他总感觉好像有人在偷偷看他们两个人,应该是错觉吧。
威龙刚包下来的地方,这会儿里面放了三个岳木箱子,木质香四溢。
“你们来了,这个是通州令,这是你们的户籍纸”刘舟看到他们两个人,笑着迎上来了将手里的东西递过去。
就这一个小小的令牌,快把他们两个身上掏空了。
元风遥看着通州令,忍不住叹了口气,要不是自己不方便露面,这通州令哪里用别人帮忙。
“这是趟子手的东西,不过我已经和掌柜的说了,金币按镖师算,两位放心,我威龙最讲信用。
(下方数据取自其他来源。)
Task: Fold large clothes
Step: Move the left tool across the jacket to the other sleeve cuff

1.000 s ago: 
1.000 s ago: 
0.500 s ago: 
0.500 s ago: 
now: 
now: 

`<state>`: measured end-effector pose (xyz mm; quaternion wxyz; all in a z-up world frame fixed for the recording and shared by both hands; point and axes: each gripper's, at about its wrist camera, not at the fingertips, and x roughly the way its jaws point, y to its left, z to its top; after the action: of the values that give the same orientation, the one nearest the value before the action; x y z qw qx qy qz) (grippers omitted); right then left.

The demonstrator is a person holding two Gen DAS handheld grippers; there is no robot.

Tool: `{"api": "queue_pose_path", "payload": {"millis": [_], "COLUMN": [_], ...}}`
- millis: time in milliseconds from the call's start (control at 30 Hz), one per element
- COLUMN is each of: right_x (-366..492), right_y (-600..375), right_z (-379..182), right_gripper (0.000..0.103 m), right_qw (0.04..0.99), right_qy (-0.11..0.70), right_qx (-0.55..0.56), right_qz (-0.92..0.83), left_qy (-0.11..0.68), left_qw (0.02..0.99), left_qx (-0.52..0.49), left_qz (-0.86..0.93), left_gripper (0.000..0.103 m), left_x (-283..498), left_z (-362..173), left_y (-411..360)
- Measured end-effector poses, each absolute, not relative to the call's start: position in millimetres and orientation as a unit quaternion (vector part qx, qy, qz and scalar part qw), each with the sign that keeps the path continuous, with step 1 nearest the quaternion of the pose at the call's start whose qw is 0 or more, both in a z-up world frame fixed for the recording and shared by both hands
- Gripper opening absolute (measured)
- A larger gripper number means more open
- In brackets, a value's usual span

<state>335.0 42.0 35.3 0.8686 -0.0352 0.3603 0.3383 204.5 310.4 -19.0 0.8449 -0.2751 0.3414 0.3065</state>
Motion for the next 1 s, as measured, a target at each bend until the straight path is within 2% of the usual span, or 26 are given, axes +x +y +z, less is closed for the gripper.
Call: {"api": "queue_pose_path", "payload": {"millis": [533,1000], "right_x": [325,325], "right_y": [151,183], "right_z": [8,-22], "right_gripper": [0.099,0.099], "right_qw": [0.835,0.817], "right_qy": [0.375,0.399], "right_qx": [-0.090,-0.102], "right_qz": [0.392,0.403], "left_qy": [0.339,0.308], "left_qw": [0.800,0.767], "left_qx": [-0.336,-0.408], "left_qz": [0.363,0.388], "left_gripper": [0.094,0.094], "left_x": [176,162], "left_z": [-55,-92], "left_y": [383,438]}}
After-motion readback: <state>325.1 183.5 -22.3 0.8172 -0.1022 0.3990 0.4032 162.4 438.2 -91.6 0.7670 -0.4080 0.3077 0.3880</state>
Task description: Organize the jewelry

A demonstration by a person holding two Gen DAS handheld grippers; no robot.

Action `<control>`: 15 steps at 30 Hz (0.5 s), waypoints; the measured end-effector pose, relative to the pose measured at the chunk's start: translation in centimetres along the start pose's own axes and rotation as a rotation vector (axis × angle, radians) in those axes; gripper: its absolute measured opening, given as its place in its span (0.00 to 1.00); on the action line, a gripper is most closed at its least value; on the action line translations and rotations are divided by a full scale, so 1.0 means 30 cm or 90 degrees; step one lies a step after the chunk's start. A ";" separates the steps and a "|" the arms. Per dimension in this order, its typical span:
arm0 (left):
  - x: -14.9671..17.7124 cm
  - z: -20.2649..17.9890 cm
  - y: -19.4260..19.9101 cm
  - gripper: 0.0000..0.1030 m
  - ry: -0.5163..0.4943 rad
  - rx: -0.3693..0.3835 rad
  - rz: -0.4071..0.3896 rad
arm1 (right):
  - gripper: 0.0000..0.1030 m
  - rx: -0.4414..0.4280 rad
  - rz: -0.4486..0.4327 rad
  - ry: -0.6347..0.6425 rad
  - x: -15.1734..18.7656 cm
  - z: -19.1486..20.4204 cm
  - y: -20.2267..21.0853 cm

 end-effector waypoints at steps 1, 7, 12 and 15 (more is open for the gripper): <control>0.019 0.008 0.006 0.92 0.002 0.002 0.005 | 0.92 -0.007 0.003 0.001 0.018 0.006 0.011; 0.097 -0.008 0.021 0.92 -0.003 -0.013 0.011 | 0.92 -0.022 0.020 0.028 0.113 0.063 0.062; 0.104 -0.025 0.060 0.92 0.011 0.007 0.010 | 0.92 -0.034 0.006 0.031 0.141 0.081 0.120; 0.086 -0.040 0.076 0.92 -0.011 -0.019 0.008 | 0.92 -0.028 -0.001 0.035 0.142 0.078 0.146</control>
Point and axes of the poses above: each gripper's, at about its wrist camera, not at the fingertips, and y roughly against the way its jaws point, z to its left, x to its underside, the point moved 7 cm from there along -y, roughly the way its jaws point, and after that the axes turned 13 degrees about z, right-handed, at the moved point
”刘舟说着还用眼神去瞟元风遥的反应。
元风遥本就不是冲着金币去的,随意地摆了摆手。
见刘舟没别的话,他转身去叫柳初景。
柳初景这会儿正在那岳木箱子跟前站着,眼睛盯着箱子上面流动的符纸。
元风遥见他看得仔细,想起之前这人看花雾牛,张口解释道:“这是封箱贴,上面印有每个家族的花纹,谁掀贴就会被印上这个家族的追踪印记,五十五天后才会消失。”
柳初景的确是第一次见这种东西。
他忍不住想使自己闭关时间太久还是因为自己不关心这些。
怎么感觉一出来,这个没见过,那个没吃过。
“没关系,你以前生活的地方可能比较闭塞,多看看就好了。”元风遥见柳初景不说话,忍不住安慰道。
这个人能够走出自己那个出生地,一定已经很不容易了。
柳初景沉默。
行吧,就这样误会吧,挺好的。
威龙这边先将货物点清,东西确实不多,这三个箱子就已经是全部了。
他们两个没有马,背对着马车坐在上面,看着后面不断远去的风景。
马车停在城门口,一道白光从上面落下来,柳初景感觉到自己怀里的通州令有些发烫。
这道光和通州令之间相互呼应,柳初景将令牌取出,令牌上面巫辞两个字浮现出来。
等到白光消失,巫辞两个字也跟着消失。
城门打开,威龙镖队准备前往琼阳州。
从丰安城往北走,一路往上就能直达琼阳州,刘舟格外注重这次的货,时不时就驱马来看看。
他拉着缰绳往前一些,眼神正好和柳初景对上。
刘舟讨好地笑了笑,再一看,那边的小公子这会儿已经闭着眼睛倒在了这位的肩膀上。
他默默地回到了自己的位置。
柳初景看了一眼元风遥,坐上马车没一会儿就睡了,睡得还挺沉。
他们两个,一个能吃,一个能睡。
难怪要被元家人硬凑在一起呢。
一路上过去,都格外地安静,柳初景不知道从什么地方摸到了几根枯草茎。
枯草茎格外地坚韧,柳初景将它捏在手上盘成不同的形状,他记得自己之前会编兔子,可这会儿怎么编都不对。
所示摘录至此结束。